Huge Taxpayer Investment in Ethanol Yields Paltry Payoff

Between 2005 and 2009, U.S. taxpayers spent a whopping $17 billion to subsidize corn-ethanol blends in gasoline. What did they get in return? A reduction in overall oil consumption equal to an unimpressive 1.1 mile-per-gallon increase in fleet-wide fuel economy. Worse, ethanol’s much ballyhooed contribution to reducing America’s dependence on imported oil looks even smaller – the equivalent to a measly six-tenths of a mile per gallon fleet-wide. That’s the conclusion of Driving Under the Influence: Corn Ethanol and Energy Security, a new report from the Environmental Working Group (EWG) released today (June 15) that exposes the truth about the wildly exaggerated claims being made about ethanol’s contribution to America’s security and energy independence. The BP oil spill in the Gulf of Mexico has the country rethinking its damaging addiction to fossil fuels. The corn-ethanol lobby has seized on the environmental tragedy unfolding in the Gulf as an opportunity to justify lavish taxpayer support for a fuel that has failed on every count to fulfill its promise as an alternative to petroleum. Robert Bryce, a senior fellow at the Manhattan Institute and managing editor of Energy Tribune, wrote on Slate last Friday (June 11) about the corn-ethanol lobby's craven attempts to capitalize on the Gulf oil spill disaster:

The most disgusting aspect of the blowout in the Gulf of Mexico isn't the video images of oil-soaked birds or the incessant blather from pundits about what BP or the Obama administration should be doing to stem the flow of oil. Instead, it's the ugly spectacle of the corn-ethanol scammers doing all they can to capitalize on the disaster so that they can justify an expansion of the longest-running robbery of taxpayers in U.S. history. The blowout of BP's Macondo well has given the corn-ethanol industry yet another opportunity to push its fuel adulterant on the American consumer. And unfortunately, the Obama administration appears ready and willing to foist yet more of the corrosive, environmentally destructive, low-heat-energy fuel on motorists.

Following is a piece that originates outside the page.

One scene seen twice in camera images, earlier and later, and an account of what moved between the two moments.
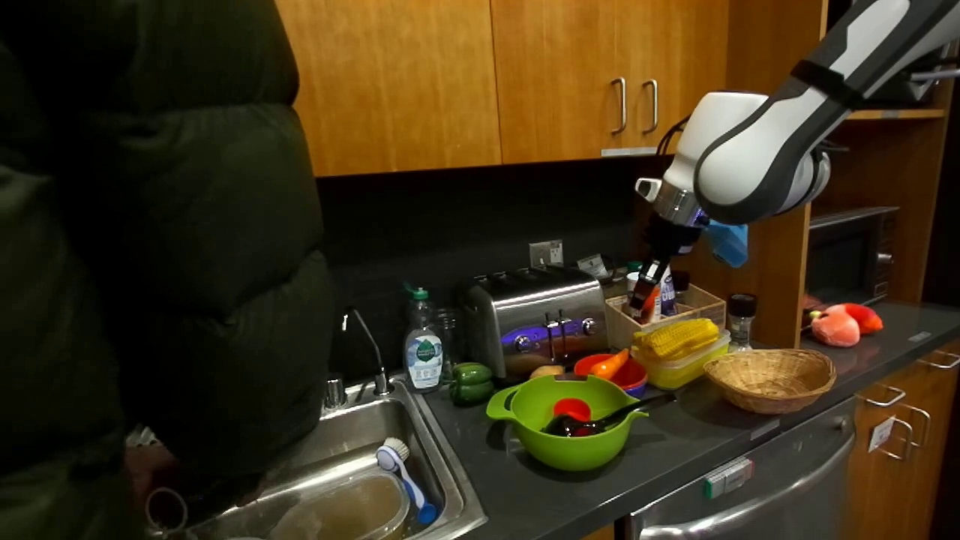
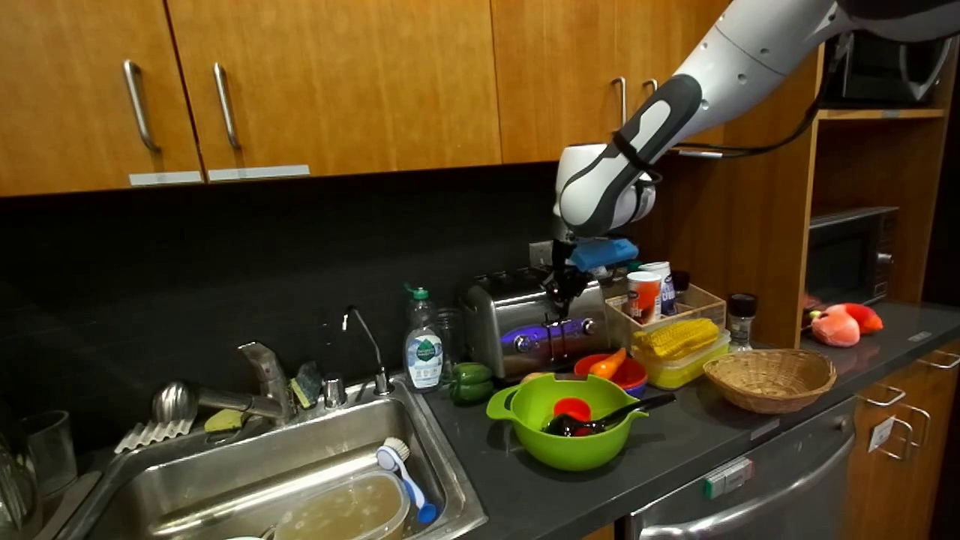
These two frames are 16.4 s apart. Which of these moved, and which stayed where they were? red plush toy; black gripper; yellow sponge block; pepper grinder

Sadly, as Driving Under the Influence documents, the degree of energy independence yielded by American taxpayers' massive investment in corn ethanol -- $17 billion to date and growing -- could have been accomplished for free with simple, sensible practices such as proper tire inflation, using the right grade of motor oil, driving sensibly and better enforcement of speed limits. The corn-ethanol lobby's efforts to promote their fuel as the better alternative to gasoline doesn't end with media outreach on blogs and Twitter. This month the National Corn Growers Association and the ethanol trade association Growth Energy both embarked on expensive PR campaigns in Washington, DC. The aim of the corn growers' campaign is to repair their tarnished environmental image, while Growth Energy is pushing for an extension of the Volumetric Ethanol Excise Tax Credit (VEETC), currently set to expire at the end of this year. It is often called the “blenders’ tax credit” because it goes to the companies that blend ethanol with gasoline. Speaking of BP, they and other major oil companies appear to be the main beneficiaries of these taxpayer-funded ethanol incentives. EWG has asked the Internal Revenue Service to disclose who has been getting those incentives, but the IRS has refused. As a result of the ethanol tax credit, it cost taxpayers $4.8 billion in 2009 to replace 7.2 billion gallons of gasoline with 10.6 billion gallons of ethanol. Between 2005 and 2009, taxpayers spent more than $17 billion on tax credits for ethanol production and use. Without a change in federal law, the US government will be on the hook for another $5.4 billion this year. If the ethanol industry succeeds in getting Congress to extend the credit, taxpayers will be out another $31 billion between 2011 and 2015, for a cumulative total of nearly $54 billion by 2015. And aside from corn ethanol's inability to put even a small dent in America's oil consumption, its production brings a host of severe environmental problems. The list of unintended consequences tied to corn-ethanol production includes dangerous tailpipe emissions, plowing under pristine wildlife habitat to increase corn acreage and toxic runoff from fuel-crop fields that swells the Gulf Dead Zone to the size of New Jersey every summer. Continuing taxpayers' lavish support for corn ethanol will not deliver the clean energy independence our country needs to ensure prosperity and security.